Home Global News Evergrande crisis puts PwC role in spotlight

Evergrande crisis puts PwC role in spotlight

by Radarr Africa
Evergrande crisis puts PwC role in spotlight

If Evergrande was listed in London, rather than in Hong Kong, politicians and regulators would already be jostling into position to examine the work of its auditors.

The Chinese property developer has expanded aggressively since it was founded in 1996. It has grown into one of China’s largest companies, with more than 1,000 real estate projects in 234 cities and total liabilities of $300bn — equal to around 2 per cent of China’s gross domestic product. Now it is in the midst of a crisis, teetering on the brink of defaulting on some of its loan repayments.

In its accounts for the first half of this year, its board of directors expressed concerns about the company’s ability to continue as a going concern — one of the first times Evergrande has publicly acknowledged its serious financial problems.

Yet just six months earlier, its longtime auditors PwC had signed off its financial statements with no such warning.

If the company defaults and a complex financial restructuring — or bankruptcy — ensues, it will seem like a familiar tale to UK audit watchers, who have seen the damaging fallout on the auditing profession from the collapse of corporations from Carillion to Thomas Cook.

As in those examples, Evergrande’s auditors — which have earned Rmb271m ($42m) since 2009 — signed off on the figures presented to them by management for years. And just like its peers who audited those UK companies, PwC may well face criticism over the level of challenge applied against management over accounting policies that could have shown warning signs about the company’s financial health.

PwC has declined to comment on its audits of Evergrande as it is a live client engagement.
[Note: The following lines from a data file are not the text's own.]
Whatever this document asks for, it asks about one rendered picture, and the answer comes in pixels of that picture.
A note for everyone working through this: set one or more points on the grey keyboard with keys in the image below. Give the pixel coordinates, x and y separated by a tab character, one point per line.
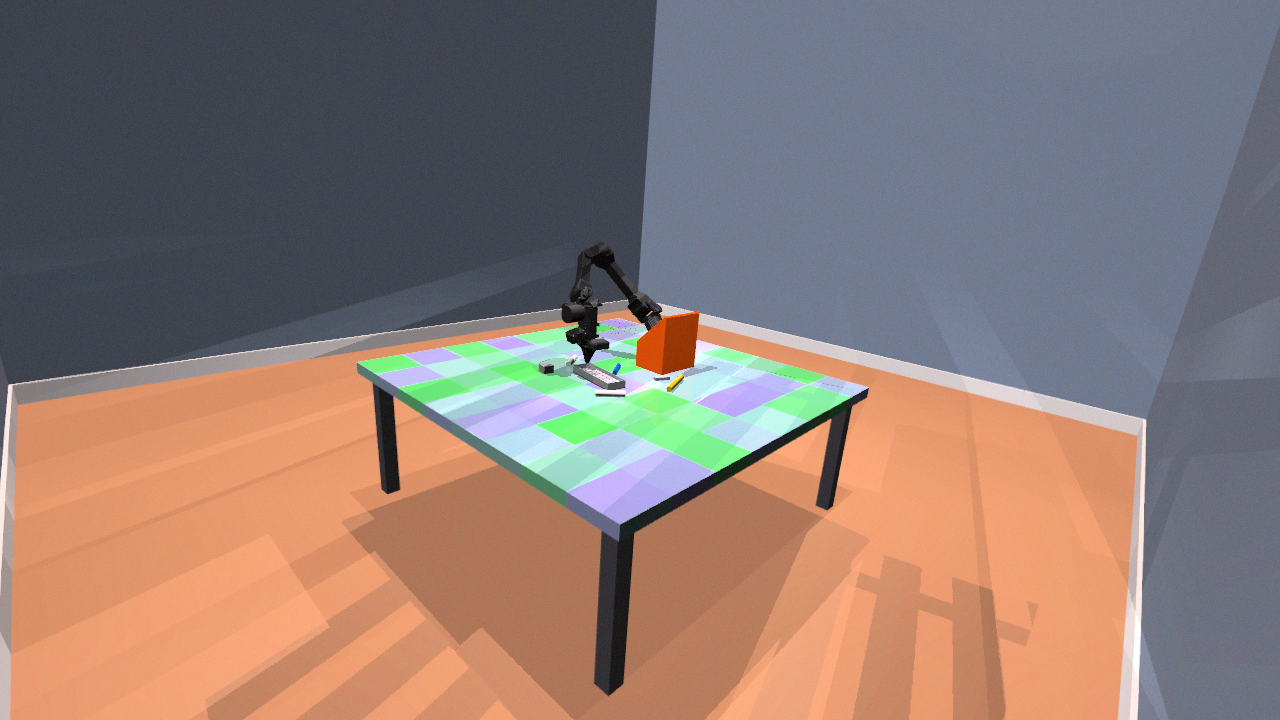
599	376

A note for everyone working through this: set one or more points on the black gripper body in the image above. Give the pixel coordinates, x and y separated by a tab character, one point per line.
593	343

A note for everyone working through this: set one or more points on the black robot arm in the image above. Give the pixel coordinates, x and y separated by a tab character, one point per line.
578	309
The liabilities side of Evergrande’s balance sheet has long looked fragile. Indeed, even as some large investors piled into its bonds, believing the Chinese government would never let a company of its size and importance go bust, many others watched a disaster waiting to happen from the sidelines.
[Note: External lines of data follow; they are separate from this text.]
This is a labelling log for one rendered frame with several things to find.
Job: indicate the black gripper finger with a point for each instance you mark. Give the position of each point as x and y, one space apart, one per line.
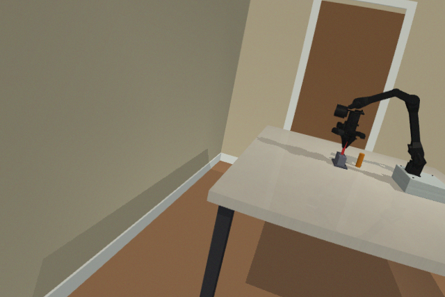
350 141
344 140

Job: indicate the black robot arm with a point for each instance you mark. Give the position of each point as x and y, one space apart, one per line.
417 162

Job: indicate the orange cylinder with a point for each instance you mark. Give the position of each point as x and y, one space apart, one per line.
360 160

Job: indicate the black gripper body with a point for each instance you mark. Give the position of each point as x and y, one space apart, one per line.
349 130
Of its $300bn liabilities, Evergrande had $89bn in debt outstanding at the end of June, 42 per cent of which was due within a year, according to rating agency S&P, which downgraded the company in August. Analysts at JPMorgan have estimated Evergrande’s “net gearing” — its debt as a percentage of its equity — is far greater than the 100 per cent reported in its accounts owing to billions of dollars of off-balance-sheet debt.
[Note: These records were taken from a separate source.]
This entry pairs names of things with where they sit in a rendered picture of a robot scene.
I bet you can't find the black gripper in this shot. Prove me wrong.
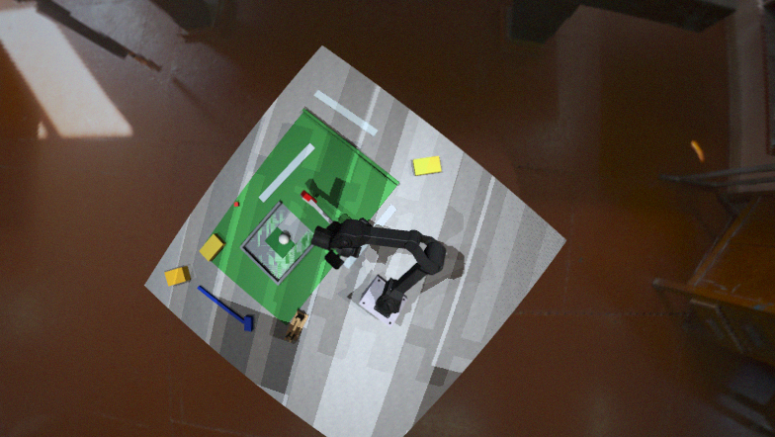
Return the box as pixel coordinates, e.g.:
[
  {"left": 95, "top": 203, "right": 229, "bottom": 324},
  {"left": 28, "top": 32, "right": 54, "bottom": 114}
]
[{"left": 324, "top": 218, "right": 371, "bottom": 269}]

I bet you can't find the green flat mat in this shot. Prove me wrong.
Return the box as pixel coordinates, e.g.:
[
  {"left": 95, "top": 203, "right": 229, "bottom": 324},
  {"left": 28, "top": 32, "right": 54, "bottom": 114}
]
[{"left": 205, "top": 113, "right": 397, "bottom": 326}]

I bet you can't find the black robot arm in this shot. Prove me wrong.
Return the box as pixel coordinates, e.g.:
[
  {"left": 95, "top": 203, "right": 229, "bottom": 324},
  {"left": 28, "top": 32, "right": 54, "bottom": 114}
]
[{"left": 310, "top": 218, "right": 446, "bottom": 318}]

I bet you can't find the blue golf putter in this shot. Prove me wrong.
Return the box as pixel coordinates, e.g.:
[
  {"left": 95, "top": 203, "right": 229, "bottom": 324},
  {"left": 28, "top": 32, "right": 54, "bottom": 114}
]
[{"left": 197, "top": 286, "right": 254, "bottom": 332}]

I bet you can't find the light grey flat bar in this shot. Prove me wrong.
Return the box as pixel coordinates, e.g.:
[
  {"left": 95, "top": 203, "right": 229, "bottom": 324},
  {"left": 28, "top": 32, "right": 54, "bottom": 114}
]
[
  {"left": 314, "top": 90, "right": 378, "bottom": 136},
  {"left": 343, "top": 205, "right": 397, "bottom": 269},
  {"left": 259, "top": 143, "right": 315, "bottom": 203}
]

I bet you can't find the yellow rectangular block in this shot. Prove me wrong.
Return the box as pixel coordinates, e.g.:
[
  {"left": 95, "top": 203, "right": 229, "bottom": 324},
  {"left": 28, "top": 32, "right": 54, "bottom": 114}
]
[
  {"left": 199, "top": 233, "right": 226, "bottom": 262},
  {"left": 164, "top": 266, "right": 191, "bottom": 287},
  {"left": 413, "top": 156, "right": 441, "bottom": 176}
]
The quality of Evergrande’s assets is also likely to be one of the main issues picked over if the lid is lifted by its creditors.

In 2016, Hong Kong-based accounting research firm GMT Research visited 40 Evergrande development sites and concluded that Rmb150bn of asset writedowns were needed — then three times shareholders’ equity. It claimed that for years Evergrande had allowed failed projects such as abandoned hotels to accumulate on its balance sheet without write-downs.

GMT also took issue with how Evergrande classified the car parking spaces and commercial properties in its residential developments in its accounts. It said the company had “persuaded” PwC to accept the classification of these as investment properties, rather than as inventory of assets to be sold.

“Are its auditors asleep?” GMT wrote. “The company is insolvent by our reckoning and its equity worth nothing.”

In Europe, the US, Australia and South Africa, auditors have faced increasing criticism and scrutiny when companies have collapsed. Auditor negligence cases have also become commonplace in insolvency proceedings in recent years.

In Asia, the audit firms have avoided much of this public flogging but reputational risks in this part of the world are growing. Already the Big Four have become caught in geopolitical tensions between the US and China over access to the audit documents of Chinese companies listed in New York. And an accounting scandal at China’s Luckin Coffee over fake sales led to questions about the quality of audit work done by EY.

Auditors are also likely to be in the crosshairs of Beijing regulators. China’s Ministry of Finance has declared it would attempt to improve the quality of company audits in 2021, enforcing “strict law enforcement and strict supervision”.

This means PwC might end up not only facing the combined ire of Evergrande’s investors and customers if the company’s problems worsen but also the might of Beijing.

For the Big Four auditors generally, that is a reminder that the public, political and regulatory risks are becoming ever more of an international problem.